WORK INSTRUCTIONS.
Your copy of the data should leave out the images and match everything else exactly.

GIVEN INFORMATION.
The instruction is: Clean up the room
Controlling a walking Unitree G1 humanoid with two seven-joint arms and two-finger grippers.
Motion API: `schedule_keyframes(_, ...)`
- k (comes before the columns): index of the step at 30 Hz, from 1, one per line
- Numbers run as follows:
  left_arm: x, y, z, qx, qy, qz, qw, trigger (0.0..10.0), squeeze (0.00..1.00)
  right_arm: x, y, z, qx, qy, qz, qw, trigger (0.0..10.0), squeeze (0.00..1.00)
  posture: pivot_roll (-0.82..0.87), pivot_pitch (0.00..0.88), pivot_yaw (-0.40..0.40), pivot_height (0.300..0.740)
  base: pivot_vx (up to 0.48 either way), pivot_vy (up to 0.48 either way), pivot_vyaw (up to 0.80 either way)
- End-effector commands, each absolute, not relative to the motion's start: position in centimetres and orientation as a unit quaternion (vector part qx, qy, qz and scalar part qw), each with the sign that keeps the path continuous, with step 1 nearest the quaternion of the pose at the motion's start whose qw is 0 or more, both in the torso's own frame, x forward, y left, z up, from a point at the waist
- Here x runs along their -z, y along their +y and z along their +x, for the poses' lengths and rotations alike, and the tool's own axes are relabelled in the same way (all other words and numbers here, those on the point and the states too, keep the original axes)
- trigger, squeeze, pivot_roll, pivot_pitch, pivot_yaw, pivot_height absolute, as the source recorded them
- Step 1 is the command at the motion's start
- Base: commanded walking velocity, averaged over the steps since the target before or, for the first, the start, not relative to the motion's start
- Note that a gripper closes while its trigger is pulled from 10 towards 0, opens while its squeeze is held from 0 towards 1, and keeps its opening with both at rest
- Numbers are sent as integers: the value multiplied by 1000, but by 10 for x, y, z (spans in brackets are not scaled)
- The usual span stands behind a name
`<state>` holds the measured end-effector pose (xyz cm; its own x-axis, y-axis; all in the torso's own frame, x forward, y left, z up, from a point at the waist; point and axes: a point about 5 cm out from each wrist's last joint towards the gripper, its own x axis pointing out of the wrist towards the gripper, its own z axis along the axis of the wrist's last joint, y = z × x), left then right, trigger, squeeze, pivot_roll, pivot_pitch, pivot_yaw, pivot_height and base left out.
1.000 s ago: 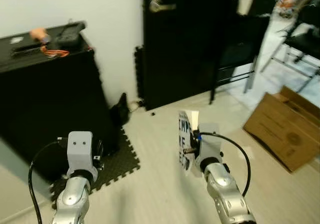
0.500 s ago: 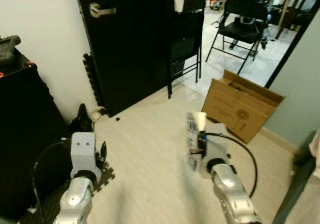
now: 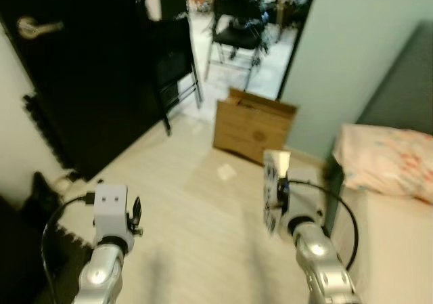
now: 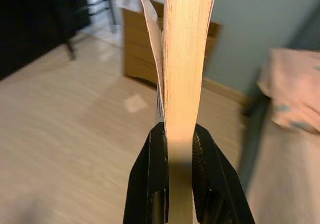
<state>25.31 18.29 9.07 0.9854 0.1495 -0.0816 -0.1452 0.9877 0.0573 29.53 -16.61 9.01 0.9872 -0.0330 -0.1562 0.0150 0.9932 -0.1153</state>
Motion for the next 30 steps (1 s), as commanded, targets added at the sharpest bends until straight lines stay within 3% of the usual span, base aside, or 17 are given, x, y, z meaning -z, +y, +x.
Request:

PROBLEM SOLUTION.
The instruction is: Clean up the room
Controlling a walking Unitree G1 humanoid with two seven-joint arms and two-finger grippers.
Motion API: `schedule_keyframes(_, ...)`
- k (comes before the columns): index of the step at 30 Hz, from 1, one per line
- Numbers run as follows:
  left_arm: x, y, z, qx, qy, qz, qw, trigger (0.0..10.0), squeeze (0.00..1.00)
  right_arm: x, y, z, qx, qy, qz, qw, trigger (0.0..10.0), squeeze (0.00..1.00)
  posture: pivot_roll (-0.82..0.87), pivot_pitch (0.00..0.88), pivot_yaw (-0.40..0.40), pivot_height (0.300..0.740)
  base: pivot_vx (up to 0.48 either way), pivot_vy (up to 0.48 either way), pivot_vyaw (up to 0.80 either way)
- End-effector commands, each absolute, not relative to the motion's start: position in centimetres and orientation as a unit quaternion (vector part qx, qy, qz and scalar part qw), each with the sign that keeps the path continuous, with step 1 nearest the quaternion of the pose at the motion's start whose qw is 0 or more, both in the torso's own frame, x forward, y left, z up, from a point at the waist
- Here x runs along their -z, y along their +y and z along their +x, for the poses' lengths and rotations alike, and the tool's own axes are relabelled in the same way (all other words and numbers here, those on the point and the states too, keep the original axes)
- trigger, squeeze, pivot_roll, pivot_pitch, pivot_yaw, pivot_height absolute, as the source recorded them
- Step 1 is the command at the motion's start
- Base: commanded walking velocity, averaged over the steps since the target before or, for the first, the start, not relative to the motion's start
- Note that a gripper closes while its trigger is pulled from 10 towards 0, opens while its squeeze is held from 0 towards 1, and keeps its opening with both at rest
- Numbers are sent as integers: the value multiplied by 1000, but by 10 for x, y, z (spans in brackets are not scaled)
- The usual span stands behind a name
`<state>` holds the measured end-effector pose (xyz cm; its own x-axis, y-axis; all in the torso's own frame, x forward, y left, z up, from a point at the waist; point and axes: a point about 5 cm out from each wrist's last joint towards the gripper, its own x axis pointing out of the wrist towards the gripper, its own z axis along the axis of the wrist's last joint, y = z × x), left then right, trigger, squeeze, pivot_roll, pivot_pitch, pivot_yaw, pivot_height and base left out.
1.000 s ago: 
0.500 s ago: 
now: 
now: 
<state>25.31 18.29 9.07 0.9854 0.1495 -0.0816 -0.1452 0.9877 0.0573 29.53 -16.61 9.01 0.9872 -0.0330 -0.1562 0.0150 0.9932 -0.1153</state>
Motion for the next 30 steps (1 s), as commanded, targets added at the sharpest bends until straight lines stay within 3% of the usual span, base aside, or 17 are given, x, y, z meaning -z, +y, +x.
Request:

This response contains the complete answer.